19 Then Joseph her husband, being a just man, and not willing to make her a public example, was minded to put her away privily.
20 But while he thought on these things, behold, the angel of the Lord appeared unto him in a dream, saying, Joseph, thou son of David, fear not to take unto thee Mary thy wife: for that which is conceived in her is of the Holy Ghost.
21 And she shall bring forth a son, and thou shalt call his name Jesus: for he shall save his people from their sins.
22 Now all this was done, that it might be fulfilled which was spoken of the Lord by the prophet, saying,
23 Behold, a virgin shall be with child, and shall bring forth a son, and they shall call his name Emmanuel, which being interpreted is, God with us.
24 Then Joseph being raised from sleep did as the angel of the Lord had bidden him, and took unto him his wife:
25 And knew her not till she had brought forth her firstborn son: and he called his name Jesus.
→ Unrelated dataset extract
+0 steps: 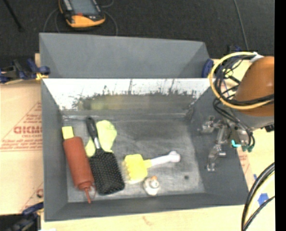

During the Christmas season, there is so much going on that it is easy for many people to lose sight of the real reason for the holiday. There is the so-called "war on Christmas", the pressure of trying to pick the right present to give to a hard-to-please family member, the preparation to receive family members coming over for the holiday, or last-minute traveling to get to a certain destination. It has gotten so bad, that last year, when Christmas fell on a Sunday, some churches raised the question of whether or not they should even have services.
The glamour and false glory of commercialism abounds during this time of the year, and so many people get caught up in the distractions rather than in the reason for the season. It is disappointing to see so many folks miss the meaning behind this holiday.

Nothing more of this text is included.